Intensive Care Unit, Ulleval, Oslo University Hospital, Kirkeveien 177, 0407 Oslo, Norway.
Crit Care. 2010;14(1):R14. doi: 10.1186/cc8870. Epub 2010 Feb 8.
To study the level and predictors of posttraumatic stress, anxiety and depression symptoms in medical, surgical and trauma patients during the first year post intensive care unit (ICU) discharge.
Of 255 patients included, 194 participated at 12 months. Patients completed the Impact of Event Scale (IES), Hospital Anxiety and Depression Scale (HADS), Life Orientation Test (LOT) at 4 to 6 weeks, 3 and 12 months and ICU memory tool at the first assessment (baseline). Case level for posttraumatic stress symptoms with high probability of a posttraumatic stress disorder (PTSD) was > or = 35. Case level of HADS-Anxiety or Depression was > or = 11. Memory of pain during ICU stay was measured at baseline on a five-point Likert-scale (0-low to 4-high). Patient demographics and clinical variables were controlled for in logistic regression analyses.
Mean IES score one year after ICU treatment was 22.5 (95%CI 20.0 to 25.1) and 27% (48/180) were above case level, IES > or = 35. No significant differences in the IES mean scores across the three time points were found (P = 0.388).
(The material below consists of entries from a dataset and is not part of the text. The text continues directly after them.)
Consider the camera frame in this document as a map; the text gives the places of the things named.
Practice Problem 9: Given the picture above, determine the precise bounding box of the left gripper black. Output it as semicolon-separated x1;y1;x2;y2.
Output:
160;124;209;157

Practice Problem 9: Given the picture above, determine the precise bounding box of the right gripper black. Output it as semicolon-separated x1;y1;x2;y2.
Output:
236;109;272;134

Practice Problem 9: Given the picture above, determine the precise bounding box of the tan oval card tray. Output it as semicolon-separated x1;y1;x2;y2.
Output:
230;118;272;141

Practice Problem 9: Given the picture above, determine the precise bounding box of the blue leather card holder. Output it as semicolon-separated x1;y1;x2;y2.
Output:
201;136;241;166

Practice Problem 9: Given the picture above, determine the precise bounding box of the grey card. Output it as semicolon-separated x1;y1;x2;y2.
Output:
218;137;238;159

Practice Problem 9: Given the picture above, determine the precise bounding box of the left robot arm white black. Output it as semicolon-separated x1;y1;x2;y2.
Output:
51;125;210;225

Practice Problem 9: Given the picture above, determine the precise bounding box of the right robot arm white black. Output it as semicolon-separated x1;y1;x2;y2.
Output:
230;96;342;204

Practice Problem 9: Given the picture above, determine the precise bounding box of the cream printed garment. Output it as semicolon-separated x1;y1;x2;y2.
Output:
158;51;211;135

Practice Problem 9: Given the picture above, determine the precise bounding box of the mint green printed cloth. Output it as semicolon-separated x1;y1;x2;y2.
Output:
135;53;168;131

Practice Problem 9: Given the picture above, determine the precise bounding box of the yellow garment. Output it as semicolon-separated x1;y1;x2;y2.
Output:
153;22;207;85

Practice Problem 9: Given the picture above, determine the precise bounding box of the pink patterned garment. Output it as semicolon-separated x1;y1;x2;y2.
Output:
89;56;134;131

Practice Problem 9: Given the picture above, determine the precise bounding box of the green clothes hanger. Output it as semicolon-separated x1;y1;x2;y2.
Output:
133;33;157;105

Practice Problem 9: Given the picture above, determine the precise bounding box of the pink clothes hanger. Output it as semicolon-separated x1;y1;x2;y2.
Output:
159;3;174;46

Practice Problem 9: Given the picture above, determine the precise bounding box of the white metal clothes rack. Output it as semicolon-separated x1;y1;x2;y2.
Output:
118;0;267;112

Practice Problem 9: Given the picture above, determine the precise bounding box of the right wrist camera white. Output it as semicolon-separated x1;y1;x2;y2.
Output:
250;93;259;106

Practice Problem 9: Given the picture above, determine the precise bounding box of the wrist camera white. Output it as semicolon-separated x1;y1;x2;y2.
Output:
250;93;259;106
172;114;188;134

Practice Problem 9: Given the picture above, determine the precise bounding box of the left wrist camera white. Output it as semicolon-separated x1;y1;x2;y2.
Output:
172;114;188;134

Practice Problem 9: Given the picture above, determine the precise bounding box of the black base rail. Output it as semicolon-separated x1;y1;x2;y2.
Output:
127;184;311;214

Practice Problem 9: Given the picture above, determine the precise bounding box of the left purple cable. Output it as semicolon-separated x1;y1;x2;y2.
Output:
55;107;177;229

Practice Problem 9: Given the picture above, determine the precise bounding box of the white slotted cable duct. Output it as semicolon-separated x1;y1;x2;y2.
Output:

In a subgroup, 27/170 (16%), patients IES score increased from 11 to 32, P < 0.001. No differences in posttraumatic stress, anxiety or depression between medical, surgical and trauma patients were found. High educational level (OR 0.4, 95%CI 0.2 to 1.0), personality trait (optimism) OR 0.9, 95%CI 0.8 to 1.0), factual recall (OR 6.6, 95%CI 1.4 to 31.0) and memory of pain (OR 1.5, 95%CI 1.1 to 2.0) were independent predictors of posttraumatic stress symptoms at one year. Optimism was a strong predictor for less anxiety (OR 0.8, 0.8 to 0.9) and depression symptoms (OR 0.8, 0.8 to 0.9) after one year.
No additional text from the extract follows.